Todavía no amanecía cuando me despertó el cacareo de los gallos. Me vestí y salí deprisa, seguí el camino torcido entre las casas hasta llegar a la iglesia. El patio estaba oscuro y vacío. Dentro de poco llegó un hombre joven vestido con un abrigo grueso de plumón y cargando una trompeta en su estuche; despedía vaho por la boca debido al aire frío de la mañana. Me dijo que había llegado temprano, pero que los demás músicos llegarían pronto. Y así fue. Entraron al patio uno por uno o en grupos, cargaban trombones, tubas, contrabajos, violines, flautas, clarinetes, saxofones y tambores. En algunos grupos convivían tres generaciones. Los músicos se acomodaron en secciones por su propia cuenta, sin necesidad de un líder: instrumentos de viento, bajo, cuerdas, percusión. Parecía que llevaban haciendo eso toda su vida, se saludaban y recordaban las aventuras del año mientras se frotaban las manos por el frío. Cuando se reunieron 25 músicos, las puertas de la iglesia se abrieron y revelaron una estatua de Santa Cecilia tocando el arpa. Amaneció y comenzaron a tocar un versión sinfónica de la canción cumpleañera mexicana, “Las Mañanitas”. Se fueron incorporando más y más músicos a la melodía sin salir de ritmo. El sol se posó sobre los músicos en el patio de aquella iglesia pequeñita. El concierto terminó al cabo de una hora. El líder de una de las muchas bandas que producía Santa Catarina me invitó a desayunar.

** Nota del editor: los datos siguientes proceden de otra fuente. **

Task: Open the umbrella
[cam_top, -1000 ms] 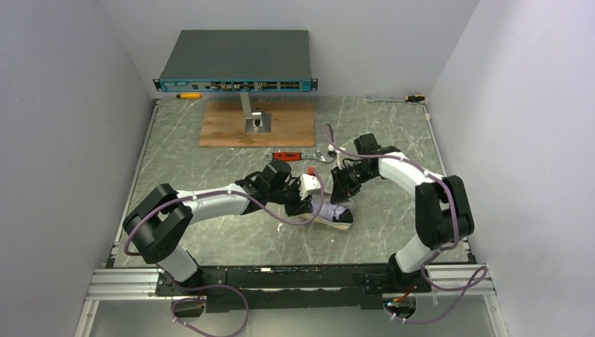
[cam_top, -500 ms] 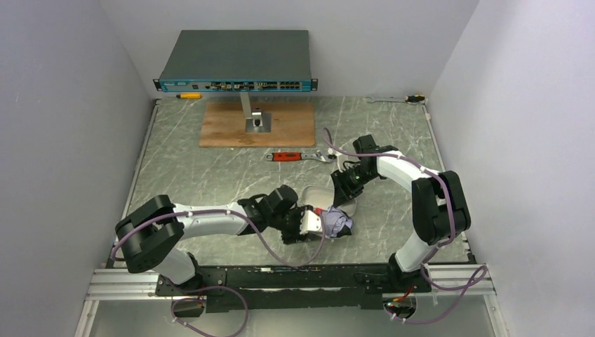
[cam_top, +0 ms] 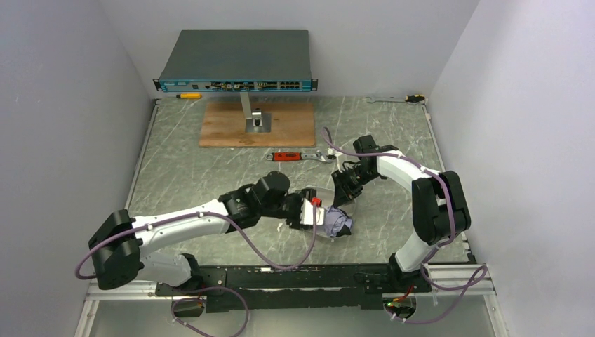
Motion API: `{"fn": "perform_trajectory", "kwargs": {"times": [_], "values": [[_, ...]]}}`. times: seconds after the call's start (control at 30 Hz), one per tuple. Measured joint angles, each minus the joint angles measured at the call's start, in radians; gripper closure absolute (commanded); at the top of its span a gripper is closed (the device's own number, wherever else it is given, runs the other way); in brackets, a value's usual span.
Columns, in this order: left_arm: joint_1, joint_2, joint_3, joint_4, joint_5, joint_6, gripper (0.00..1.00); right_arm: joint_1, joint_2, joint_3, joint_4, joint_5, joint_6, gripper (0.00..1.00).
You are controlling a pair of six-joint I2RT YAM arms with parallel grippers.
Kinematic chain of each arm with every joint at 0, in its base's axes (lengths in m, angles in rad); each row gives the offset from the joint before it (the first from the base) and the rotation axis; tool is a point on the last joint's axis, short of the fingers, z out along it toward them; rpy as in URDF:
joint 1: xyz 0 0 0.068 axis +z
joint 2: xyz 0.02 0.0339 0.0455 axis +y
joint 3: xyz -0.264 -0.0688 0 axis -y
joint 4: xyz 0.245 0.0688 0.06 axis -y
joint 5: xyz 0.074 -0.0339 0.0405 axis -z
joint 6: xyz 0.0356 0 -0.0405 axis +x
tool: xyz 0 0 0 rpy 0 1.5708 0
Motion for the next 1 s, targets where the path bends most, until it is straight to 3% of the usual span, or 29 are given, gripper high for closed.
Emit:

Las metáforas mexicas para representar el sentido de la vida, hermoso y fugaz, son las flores y la música. Aunque el pueblo vivía de ambas y hablaba nahua, me contaron que dichas tradiciones eran incipientes, se habían desarrollado en las tres décadas pasadas. Del pueblo salían directores y estudiantes de conservatorio. Tocaban a Strauss y formaban su propia orquesta filarmónica de cien integrantes cuando todos los músicos del pueblo estaban en casa. De algún modo habían cerrado el círculo.
Me despedí de los músicos y descendí del volcán. Las tonadas envolventes de escalas, cuerdas, riffs y arpegios me acompañaron. La ciudad se extendía a mis pies. Era hora de volver.